◆ **ABOUT THIS TASK**
Pull every line holding the word "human" from the data below and copy it.

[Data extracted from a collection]
=-=-=-=-=

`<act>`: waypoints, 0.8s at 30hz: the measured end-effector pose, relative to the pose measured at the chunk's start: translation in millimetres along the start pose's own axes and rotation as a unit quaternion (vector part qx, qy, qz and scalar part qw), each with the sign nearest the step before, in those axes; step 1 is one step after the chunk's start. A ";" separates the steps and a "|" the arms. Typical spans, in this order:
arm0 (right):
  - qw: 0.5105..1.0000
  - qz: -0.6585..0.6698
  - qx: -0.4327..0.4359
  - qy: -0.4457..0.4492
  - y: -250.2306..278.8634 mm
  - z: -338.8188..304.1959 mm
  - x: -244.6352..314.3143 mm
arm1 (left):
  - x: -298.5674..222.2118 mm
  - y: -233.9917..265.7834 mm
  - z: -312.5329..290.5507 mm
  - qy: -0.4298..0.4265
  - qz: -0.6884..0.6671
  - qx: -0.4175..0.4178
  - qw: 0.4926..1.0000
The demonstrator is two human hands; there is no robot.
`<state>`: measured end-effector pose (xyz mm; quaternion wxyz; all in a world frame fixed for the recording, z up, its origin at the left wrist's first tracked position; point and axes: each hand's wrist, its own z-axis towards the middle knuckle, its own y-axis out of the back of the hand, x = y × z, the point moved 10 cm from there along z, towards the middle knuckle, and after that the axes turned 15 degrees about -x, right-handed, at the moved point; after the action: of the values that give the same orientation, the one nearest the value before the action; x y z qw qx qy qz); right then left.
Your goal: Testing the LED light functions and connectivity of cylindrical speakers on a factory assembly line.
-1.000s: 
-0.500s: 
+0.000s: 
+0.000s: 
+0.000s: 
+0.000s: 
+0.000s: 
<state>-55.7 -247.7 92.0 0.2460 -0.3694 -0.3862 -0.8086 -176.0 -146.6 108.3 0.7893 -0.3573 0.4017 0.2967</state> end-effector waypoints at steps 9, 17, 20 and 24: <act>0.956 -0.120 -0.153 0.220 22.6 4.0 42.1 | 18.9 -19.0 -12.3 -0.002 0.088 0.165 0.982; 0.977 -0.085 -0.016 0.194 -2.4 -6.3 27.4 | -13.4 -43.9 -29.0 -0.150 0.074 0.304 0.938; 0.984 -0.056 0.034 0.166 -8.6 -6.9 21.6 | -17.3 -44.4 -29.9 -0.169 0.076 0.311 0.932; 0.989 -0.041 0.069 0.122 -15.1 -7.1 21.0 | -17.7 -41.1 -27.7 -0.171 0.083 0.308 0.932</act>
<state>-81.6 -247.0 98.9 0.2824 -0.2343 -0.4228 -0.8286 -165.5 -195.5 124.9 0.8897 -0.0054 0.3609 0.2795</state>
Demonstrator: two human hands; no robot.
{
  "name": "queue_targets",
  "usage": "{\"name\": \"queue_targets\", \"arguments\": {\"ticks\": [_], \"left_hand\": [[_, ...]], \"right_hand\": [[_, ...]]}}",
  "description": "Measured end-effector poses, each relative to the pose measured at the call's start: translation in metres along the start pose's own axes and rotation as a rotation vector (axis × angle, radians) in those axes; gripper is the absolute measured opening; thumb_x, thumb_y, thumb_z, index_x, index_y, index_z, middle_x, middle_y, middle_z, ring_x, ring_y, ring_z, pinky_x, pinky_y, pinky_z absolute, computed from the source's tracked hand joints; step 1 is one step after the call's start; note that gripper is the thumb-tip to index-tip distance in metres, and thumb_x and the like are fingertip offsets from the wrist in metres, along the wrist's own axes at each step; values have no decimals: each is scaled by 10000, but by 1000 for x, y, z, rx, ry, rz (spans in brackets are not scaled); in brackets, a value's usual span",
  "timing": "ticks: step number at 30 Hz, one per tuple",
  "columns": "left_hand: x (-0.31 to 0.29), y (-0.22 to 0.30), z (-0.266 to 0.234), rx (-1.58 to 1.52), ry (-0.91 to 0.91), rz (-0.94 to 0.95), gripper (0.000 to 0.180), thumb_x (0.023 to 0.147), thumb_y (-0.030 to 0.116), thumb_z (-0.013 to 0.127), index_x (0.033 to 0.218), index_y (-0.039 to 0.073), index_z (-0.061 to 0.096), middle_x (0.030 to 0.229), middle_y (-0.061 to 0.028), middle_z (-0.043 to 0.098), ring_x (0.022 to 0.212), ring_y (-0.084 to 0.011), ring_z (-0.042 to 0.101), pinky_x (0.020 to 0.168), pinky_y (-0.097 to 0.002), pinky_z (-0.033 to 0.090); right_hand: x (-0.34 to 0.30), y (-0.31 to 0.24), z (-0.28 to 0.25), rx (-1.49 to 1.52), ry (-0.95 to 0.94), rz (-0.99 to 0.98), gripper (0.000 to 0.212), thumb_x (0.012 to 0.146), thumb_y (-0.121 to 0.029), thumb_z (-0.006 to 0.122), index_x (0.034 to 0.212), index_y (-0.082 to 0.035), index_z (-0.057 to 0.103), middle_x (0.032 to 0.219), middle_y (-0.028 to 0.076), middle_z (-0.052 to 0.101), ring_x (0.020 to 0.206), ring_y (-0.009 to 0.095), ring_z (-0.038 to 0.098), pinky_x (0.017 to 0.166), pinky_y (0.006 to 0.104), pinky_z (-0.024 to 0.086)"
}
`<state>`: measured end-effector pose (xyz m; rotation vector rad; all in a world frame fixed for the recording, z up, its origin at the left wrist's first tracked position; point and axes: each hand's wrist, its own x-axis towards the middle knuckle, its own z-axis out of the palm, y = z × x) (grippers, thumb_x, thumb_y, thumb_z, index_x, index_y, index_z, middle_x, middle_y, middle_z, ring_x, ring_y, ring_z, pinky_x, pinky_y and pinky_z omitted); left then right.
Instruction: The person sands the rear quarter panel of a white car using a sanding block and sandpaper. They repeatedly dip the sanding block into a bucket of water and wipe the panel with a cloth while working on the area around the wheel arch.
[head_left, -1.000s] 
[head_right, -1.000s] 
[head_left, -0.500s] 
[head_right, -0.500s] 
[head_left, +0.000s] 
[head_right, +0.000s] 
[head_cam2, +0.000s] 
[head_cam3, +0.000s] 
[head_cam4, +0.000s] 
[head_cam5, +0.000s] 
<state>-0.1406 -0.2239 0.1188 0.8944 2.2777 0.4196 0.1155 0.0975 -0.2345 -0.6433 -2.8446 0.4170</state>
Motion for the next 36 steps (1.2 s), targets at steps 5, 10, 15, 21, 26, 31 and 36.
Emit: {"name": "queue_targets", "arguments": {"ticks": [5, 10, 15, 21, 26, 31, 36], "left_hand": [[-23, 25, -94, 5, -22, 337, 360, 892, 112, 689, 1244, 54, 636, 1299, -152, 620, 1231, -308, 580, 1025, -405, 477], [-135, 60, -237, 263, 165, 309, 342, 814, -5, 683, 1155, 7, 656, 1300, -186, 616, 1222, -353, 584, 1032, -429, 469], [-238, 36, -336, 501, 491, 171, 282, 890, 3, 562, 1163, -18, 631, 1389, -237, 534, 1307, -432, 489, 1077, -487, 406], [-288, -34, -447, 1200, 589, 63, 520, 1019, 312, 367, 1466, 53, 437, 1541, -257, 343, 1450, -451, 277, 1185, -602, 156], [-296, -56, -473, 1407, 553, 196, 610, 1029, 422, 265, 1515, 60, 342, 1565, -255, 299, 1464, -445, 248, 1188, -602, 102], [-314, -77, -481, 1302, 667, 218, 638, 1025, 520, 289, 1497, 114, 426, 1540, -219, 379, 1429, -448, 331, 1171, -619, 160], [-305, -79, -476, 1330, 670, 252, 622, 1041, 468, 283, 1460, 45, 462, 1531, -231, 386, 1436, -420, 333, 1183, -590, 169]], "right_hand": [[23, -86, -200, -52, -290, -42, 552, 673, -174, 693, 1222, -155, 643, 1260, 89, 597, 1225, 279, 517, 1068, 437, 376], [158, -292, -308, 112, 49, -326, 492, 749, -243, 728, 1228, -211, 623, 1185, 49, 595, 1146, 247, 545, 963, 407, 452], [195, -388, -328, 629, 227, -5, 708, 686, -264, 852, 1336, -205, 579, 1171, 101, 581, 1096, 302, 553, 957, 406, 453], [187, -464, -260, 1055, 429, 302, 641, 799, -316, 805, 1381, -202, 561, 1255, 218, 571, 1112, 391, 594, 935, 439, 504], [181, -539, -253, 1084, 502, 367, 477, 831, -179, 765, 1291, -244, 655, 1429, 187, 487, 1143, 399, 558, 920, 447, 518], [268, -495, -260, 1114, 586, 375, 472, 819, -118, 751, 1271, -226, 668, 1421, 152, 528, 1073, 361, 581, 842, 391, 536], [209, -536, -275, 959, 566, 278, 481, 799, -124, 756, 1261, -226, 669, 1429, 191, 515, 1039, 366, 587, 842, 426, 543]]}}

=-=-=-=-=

◆ **ANSWER SPACE**
The demonstrator is two human hands; there is no robot.
Demonstrator: two human hands; no robot.

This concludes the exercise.